### Directions for this task
Find all lines with the word "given" in the material, then copy them.

----------

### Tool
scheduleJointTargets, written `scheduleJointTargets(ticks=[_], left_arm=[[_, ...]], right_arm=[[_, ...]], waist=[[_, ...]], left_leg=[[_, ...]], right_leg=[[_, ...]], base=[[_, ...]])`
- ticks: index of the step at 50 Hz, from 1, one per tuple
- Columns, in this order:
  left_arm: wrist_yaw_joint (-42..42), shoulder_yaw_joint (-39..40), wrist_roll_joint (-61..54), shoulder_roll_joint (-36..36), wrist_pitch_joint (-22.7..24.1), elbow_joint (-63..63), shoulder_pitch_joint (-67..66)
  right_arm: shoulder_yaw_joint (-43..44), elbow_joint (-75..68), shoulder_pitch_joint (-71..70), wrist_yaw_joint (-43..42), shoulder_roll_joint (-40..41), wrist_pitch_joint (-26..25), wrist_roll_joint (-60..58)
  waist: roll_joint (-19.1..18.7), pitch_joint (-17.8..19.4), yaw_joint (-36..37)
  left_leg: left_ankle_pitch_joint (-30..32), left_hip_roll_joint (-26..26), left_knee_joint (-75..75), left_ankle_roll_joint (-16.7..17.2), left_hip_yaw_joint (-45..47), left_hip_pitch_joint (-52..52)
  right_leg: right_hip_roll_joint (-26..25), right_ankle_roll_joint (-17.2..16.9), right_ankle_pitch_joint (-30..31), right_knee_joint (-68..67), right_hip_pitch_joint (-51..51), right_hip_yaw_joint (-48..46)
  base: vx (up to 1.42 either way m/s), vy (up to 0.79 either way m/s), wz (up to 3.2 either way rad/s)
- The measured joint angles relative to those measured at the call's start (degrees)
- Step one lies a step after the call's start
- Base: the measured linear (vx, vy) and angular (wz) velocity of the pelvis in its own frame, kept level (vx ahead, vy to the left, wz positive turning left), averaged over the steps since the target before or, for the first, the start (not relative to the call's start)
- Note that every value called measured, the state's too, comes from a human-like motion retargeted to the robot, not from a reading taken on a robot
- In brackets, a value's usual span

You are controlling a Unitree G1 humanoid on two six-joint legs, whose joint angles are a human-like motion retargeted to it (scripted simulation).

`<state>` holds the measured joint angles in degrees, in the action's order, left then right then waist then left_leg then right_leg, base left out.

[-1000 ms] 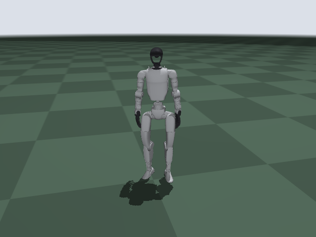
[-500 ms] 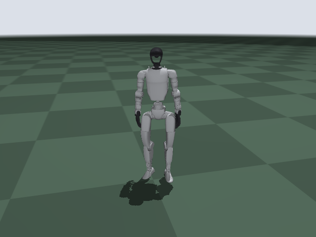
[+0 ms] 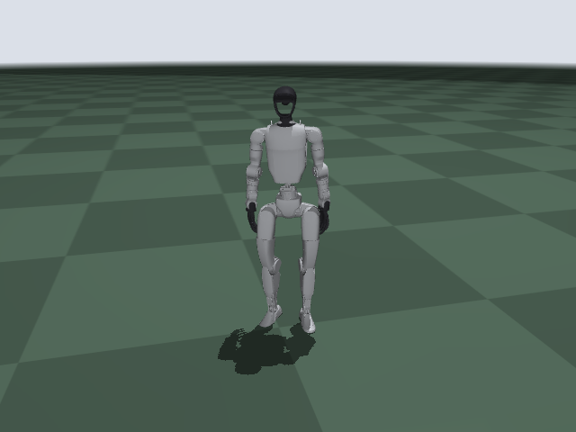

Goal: Upper body actions

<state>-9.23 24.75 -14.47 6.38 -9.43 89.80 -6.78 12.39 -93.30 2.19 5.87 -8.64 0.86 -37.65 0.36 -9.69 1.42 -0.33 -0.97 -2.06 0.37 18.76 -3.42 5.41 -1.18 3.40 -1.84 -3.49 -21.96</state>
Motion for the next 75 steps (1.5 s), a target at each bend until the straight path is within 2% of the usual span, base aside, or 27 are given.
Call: scheduleJointTargets(ticks=[75], left_arm=[[-0.1, 0.2, -0.6, -0.1, -0.1, 0.0, -0.2]], right_arm=[[-0.2, -0.1, 0.1, -0.1, 0.0, 0.1, -0.2]], waist=[[0.2, 0.0, 0.2]], left_leg=[[0.3, -0.2, 0.0, 0.0, -0.1, 0.2]], right_leg=[[-0.2, -0.3, -0.3, 0.1, 0.3, 0.0]], base=[[0.0, 0.0, 0.0]])
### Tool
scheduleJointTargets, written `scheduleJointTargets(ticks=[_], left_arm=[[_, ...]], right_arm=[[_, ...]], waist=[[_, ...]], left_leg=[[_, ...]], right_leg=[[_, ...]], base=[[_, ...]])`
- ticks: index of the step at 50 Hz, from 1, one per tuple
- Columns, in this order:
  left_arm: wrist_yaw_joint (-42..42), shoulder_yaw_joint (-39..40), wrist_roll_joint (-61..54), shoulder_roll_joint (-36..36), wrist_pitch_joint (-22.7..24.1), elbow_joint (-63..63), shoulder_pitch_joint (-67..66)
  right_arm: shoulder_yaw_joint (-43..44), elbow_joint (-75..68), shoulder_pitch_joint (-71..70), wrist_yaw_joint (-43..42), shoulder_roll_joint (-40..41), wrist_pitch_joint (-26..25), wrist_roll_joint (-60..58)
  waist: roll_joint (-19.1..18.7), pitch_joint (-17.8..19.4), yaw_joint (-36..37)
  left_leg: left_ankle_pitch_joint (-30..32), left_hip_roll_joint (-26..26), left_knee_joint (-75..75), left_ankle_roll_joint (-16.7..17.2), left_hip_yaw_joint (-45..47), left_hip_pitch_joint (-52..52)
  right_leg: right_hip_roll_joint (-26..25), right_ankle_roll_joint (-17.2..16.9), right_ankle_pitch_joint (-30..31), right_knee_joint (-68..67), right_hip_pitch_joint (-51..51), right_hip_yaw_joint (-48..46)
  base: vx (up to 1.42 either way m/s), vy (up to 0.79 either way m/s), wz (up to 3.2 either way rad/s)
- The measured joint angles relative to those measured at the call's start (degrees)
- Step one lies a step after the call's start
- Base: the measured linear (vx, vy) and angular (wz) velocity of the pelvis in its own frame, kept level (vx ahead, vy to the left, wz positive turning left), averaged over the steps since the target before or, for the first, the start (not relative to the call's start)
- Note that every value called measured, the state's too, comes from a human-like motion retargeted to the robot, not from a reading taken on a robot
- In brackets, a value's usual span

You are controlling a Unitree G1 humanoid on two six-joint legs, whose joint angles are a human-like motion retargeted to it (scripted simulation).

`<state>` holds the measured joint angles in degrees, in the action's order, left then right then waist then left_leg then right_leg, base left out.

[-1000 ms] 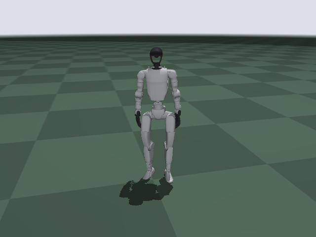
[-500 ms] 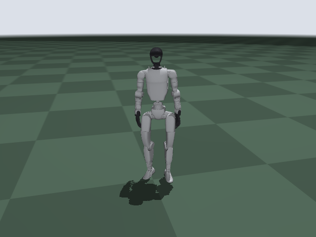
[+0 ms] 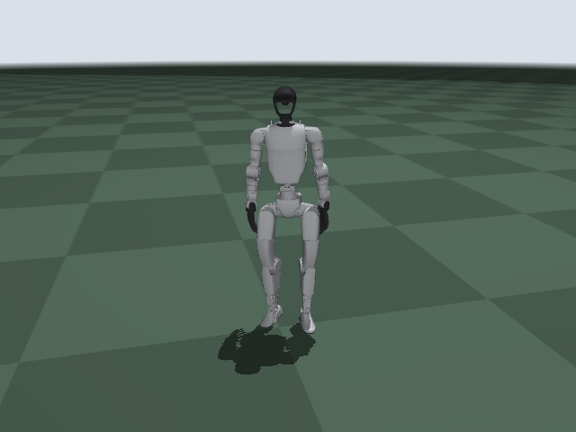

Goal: Upper body actions

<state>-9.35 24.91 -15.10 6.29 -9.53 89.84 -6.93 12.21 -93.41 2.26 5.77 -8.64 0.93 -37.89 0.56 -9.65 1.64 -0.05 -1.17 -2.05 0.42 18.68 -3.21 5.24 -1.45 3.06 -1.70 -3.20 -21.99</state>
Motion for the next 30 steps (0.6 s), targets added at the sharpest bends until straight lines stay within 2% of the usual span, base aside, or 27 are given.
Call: scheduleJointTargets(ticks=[30], left_arm=[[-0.2, 0.1, -0.1, -0.1, 0.0, 0.0, 0.0]], right_arm=[[-0.1, 0.0, 0.0, 0.2, 0.1, -0.2, -0.1]], waist=[[0.1, 0.1, 0.1]], left_leg=[[0.2, 0.0, -0.1, 0.1, -0.1, 0.0]], right_leg=[[-0.1, -0.1, -0.2, 0.1, 0.1, 0.0]], base=[[0.0, 0.0, 0.0]])
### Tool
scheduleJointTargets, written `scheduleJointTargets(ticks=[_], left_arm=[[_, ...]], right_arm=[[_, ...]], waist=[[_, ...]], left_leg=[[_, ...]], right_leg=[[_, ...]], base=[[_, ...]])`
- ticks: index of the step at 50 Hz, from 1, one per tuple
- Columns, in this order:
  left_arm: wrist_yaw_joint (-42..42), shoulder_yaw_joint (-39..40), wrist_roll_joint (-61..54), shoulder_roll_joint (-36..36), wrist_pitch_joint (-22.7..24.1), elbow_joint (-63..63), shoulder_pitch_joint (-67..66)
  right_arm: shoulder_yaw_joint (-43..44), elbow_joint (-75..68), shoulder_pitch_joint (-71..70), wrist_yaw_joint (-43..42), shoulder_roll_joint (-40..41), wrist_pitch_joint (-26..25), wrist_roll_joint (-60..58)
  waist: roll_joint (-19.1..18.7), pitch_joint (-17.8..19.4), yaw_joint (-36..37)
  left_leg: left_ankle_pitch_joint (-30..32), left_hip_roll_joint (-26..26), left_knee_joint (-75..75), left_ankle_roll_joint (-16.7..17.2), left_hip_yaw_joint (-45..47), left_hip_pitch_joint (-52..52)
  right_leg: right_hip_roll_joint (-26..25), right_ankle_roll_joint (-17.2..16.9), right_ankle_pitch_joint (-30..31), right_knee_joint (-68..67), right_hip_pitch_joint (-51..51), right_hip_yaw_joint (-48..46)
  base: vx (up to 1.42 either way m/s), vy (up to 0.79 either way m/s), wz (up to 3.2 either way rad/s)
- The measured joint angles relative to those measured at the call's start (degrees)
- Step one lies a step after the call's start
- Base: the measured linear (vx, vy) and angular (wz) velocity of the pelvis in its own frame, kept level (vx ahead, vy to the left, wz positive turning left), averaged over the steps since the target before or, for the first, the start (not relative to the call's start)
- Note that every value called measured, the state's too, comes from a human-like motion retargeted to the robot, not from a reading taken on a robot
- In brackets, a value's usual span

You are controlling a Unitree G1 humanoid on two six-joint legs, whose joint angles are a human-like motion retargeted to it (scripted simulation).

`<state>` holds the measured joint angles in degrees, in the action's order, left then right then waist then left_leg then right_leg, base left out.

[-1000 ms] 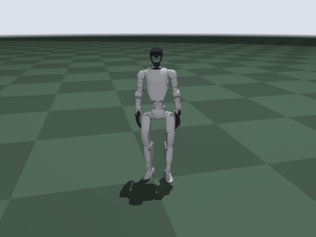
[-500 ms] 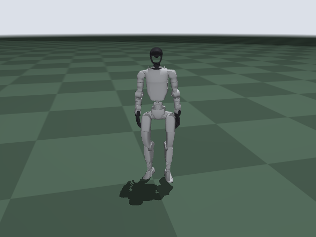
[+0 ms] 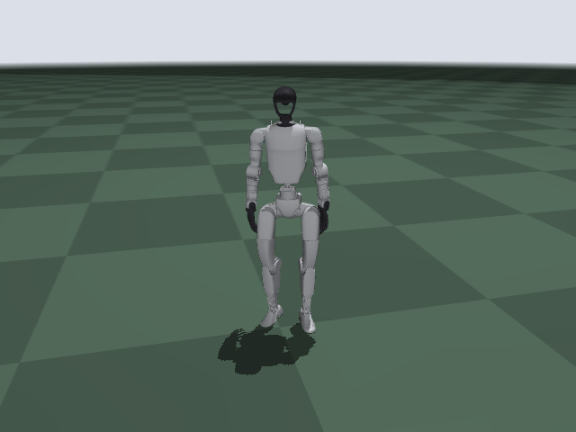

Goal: Upper body actions

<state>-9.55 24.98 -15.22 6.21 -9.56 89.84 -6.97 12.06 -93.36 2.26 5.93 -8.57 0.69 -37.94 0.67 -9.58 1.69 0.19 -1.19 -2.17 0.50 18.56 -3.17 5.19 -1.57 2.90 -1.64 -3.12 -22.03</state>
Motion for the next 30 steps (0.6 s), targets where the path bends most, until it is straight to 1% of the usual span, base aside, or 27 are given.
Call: scheduleJointTargets(ticks=[30], left_arm=[[-0.6, 0.1, -0.2, 0.1, 0.0, 0.2, 0.1]], right_arm=[[0.0, -0.1, -0.1, 0.3, -0.1, 0.0, -0.2]], waist=[[0.0, -0.1, 0.2]], left_leg=[[0.3, 0.0, 0.0, 0.1, -0.1, 0.1]], right_leg=[[0.0, -0.1, 0.0, 0.0, 0.1, 0.0]], base=[[0.0, 0.0, 0.0]])
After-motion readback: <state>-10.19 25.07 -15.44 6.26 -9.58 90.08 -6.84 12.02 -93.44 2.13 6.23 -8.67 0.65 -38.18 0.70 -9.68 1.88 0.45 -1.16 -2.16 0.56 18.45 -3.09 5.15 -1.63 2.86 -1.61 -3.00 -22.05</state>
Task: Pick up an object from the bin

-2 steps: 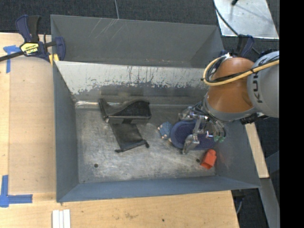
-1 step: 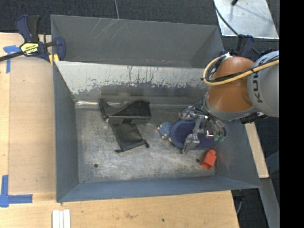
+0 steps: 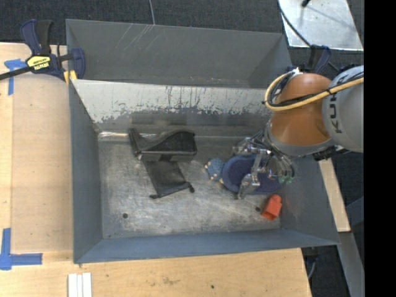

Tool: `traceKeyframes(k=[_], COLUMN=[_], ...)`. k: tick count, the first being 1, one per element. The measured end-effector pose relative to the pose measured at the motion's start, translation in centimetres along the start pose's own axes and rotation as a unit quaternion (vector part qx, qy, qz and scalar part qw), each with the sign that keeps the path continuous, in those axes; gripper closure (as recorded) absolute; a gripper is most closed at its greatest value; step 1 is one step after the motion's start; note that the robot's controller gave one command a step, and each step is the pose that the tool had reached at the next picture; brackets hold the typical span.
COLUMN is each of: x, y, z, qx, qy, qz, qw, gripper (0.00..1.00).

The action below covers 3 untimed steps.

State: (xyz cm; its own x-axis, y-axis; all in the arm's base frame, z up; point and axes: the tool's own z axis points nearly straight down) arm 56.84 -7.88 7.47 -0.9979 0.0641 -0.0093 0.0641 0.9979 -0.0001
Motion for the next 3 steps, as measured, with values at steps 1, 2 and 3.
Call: traceKeyframes(k=[1, 2, 3], x=[-0.1, -0.5, -0.8], y=[0.0, 0.0, -0.1], z=[0.0, -0.4, -6.9], qx=[0.0, 0.0, 0.0], qy=[-0.0008, -0.006, -0.001], qz=[-0.001, 0.0, -0.001], qw=[1.0, 1.0, 1.0], gripper=[0.0, 1.0, 1.0])
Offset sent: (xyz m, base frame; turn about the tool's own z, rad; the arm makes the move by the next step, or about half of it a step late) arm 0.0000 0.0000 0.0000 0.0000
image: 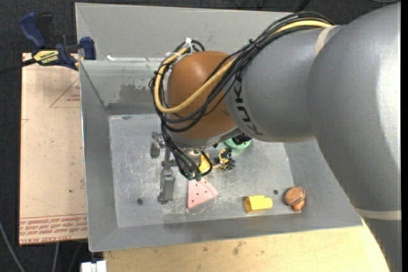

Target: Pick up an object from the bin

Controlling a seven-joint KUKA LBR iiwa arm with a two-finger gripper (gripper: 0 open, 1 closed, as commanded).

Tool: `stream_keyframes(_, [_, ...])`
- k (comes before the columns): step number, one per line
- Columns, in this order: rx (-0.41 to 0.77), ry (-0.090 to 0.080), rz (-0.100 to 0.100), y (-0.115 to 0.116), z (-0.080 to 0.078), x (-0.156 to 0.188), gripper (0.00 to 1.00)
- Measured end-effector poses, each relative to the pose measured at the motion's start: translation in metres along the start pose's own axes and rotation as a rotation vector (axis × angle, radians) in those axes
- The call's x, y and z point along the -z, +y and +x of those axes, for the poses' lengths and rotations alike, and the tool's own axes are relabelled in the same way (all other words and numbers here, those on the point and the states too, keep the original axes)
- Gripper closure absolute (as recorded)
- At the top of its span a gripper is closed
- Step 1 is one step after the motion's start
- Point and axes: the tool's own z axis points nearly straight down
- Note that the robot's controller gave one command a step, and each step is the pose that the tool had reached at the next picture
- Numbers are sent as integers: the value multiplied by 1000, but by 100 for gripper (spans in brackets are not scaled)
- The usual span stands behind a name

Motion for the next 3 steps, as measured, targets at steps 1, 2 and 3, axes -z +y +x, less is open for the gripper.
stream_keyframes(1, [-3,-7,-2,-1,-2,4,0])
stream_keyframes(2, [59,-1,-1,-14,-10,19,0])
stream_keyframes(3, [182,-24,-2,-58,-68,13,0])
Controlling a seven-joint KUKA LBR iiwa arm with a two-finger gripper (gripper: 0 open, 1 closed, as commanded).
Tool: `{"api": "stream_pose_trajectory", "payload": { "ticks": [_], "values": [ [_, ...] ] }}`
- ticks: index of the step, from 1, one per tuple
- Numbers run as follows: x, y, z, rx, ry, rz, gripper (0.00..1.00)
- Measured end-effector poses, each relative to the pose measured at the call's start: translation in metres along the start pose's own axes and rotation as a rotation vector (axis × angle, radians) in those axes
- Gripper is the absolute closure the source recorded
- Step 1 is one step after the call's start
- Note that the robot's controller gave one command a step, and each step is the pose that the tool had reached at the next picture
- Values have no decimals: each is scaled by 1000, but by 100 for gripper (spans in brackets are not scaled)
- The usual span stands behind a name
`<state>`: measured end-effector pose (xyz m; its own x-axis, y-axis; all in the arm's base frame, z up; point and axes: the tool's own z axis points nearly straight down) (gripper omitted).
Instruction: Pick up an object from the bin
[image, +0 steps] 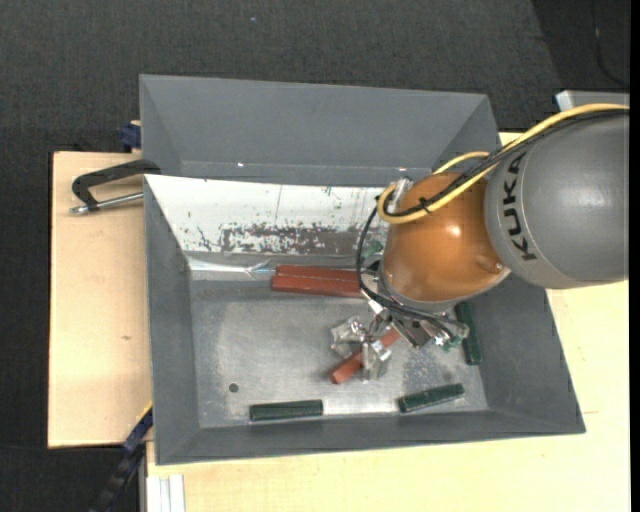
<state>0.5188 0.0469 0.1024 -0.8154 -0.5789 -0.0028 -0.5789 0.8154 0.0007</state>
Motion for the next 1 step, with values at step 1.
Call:
{"api": "stream_pose_trajectory", "payload": {
  "ticks": [1],
  "values": [
    [7, 0, -119, 2, -2, -32, 100]
  ]
}}
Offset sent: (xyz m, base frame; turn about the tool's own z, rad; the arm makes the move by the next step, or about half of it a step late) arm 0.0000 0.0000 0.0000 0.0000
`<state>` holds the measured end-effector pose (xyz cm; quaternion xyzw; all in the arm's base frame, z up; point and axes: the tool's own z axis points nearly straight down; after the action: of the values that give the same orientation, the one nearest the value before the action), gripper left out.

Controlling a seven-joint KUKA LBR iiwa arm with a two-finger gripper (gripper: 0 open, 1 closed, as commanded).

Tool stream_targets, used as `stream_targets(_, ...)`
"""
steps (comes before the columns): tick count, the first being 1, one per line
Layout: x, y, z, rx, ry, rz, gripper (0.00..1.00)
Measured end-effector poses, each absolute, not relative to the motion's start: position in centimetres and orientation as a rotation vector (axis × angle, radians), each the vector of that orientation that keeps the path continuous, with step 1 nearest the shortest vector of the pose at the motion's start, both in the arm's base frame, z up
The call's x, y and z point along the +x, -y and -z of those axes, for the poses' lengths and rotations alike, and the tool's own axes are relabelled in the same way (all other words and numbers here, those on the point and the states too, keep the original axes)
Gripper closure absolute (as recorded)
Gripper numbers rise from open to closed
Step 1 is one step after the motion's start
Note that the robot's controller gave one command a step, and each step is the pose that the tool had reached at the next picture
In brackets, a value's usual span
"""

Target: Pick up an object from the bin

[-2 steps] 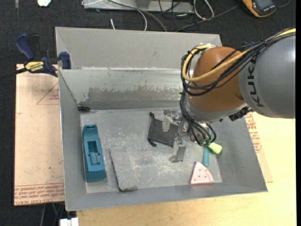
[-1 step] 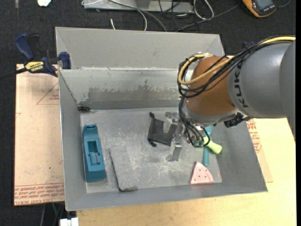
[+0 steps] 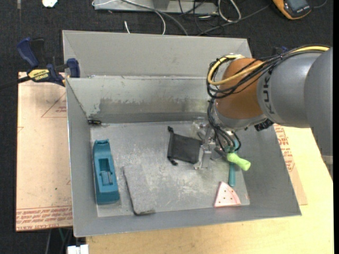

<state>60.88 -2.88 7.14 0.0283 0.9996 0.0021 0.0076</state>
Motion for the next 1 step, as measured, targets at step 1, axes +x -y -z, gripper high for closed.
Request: stream_targets(1,61.2,3.94,-7.06,0.187,-3.127,-0.011,1.0)
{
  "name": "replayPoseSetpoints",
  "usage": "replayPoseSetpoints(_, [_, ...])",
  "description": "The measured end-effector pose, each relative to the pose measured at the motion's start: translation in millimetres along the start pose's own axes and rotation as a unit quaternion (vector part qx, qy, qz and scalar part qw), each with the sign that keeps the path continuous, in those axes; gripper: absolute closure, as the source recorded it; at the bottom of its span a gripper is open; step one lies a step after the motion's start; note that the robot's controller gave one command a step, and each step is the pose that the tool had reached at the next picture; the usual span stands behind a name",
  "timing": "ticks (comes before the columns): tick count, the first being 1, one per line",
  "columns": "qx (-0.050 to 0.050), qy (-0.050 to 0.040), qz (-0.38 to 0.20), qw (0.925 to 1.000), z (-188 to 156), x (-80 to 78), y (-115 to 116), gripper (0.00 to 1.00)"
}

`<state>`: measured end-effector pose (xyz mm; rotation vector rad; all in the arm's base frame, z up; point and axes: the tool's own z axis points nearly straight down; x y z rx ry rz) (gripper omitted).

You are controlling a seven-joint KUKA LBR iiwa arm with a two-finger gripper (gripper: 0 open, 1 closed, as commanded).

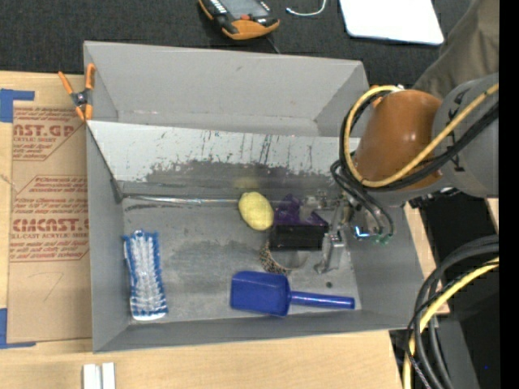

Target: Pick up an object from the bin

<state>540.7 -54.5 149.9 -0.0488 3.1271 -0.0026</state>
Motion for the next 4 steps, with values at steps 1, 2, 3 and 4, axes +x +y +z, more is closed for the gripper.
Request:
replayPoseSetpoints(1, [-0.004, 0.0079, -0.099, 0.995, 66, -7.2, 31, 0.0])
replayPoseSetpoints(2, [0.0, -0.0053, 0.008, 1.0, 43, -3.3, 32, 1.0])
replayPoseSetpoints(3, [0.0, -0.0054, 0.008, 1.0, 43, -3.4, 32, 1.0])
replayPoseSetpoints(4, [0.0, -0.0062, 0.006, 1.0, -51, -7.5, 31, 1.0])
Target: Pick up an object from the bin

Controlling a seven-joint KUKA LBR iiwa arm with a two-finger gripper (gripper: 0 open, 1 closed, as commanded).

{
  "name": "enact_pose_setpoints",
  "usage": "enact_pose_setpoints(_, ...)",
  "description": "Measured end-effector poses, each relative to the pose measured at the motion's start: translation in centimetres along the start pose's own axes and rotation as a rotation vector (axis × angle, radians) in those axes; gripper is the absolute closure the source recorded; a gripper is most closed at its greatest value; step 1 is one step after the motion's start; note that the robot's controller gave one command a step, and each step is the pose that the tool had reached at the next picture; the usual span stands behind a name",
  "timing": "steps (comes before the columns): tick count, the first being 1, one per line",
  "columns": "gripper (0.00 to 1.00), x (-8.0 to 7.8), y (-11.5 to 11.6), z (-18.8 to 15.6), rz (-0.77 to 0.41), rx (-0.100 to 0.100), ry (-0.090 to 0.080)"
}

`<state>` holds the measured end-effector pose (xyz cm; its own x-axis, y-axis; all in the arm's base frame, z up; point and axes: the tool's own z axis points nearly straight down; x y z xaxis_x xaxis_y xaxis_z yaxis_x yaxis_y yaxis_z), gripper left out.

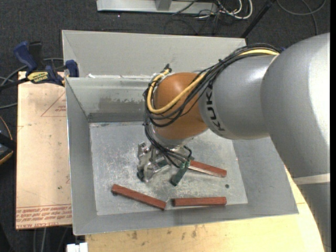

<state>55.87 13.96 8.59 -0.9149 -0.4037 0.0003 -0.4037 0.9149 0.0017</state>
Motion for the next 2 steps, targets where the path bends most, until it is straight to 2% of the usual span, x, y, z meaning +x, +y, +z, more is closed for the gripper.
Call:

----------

### Exercise result
Motion for the next 75 steps (1.5 s), a target at each bend until the straight path is within 2% of the usual span, base aside, or 27 are given.
Motion for the next 30 steps (0.6 s), targets added at the sharpest bends until straight lines stay within 2% of the usual span, base aside, or 27 are given.
Motion for the next 30 steps (0.6 s), targets where the path bends most, until it is straight to 1% of the usual span, base aside, or 27 are given.

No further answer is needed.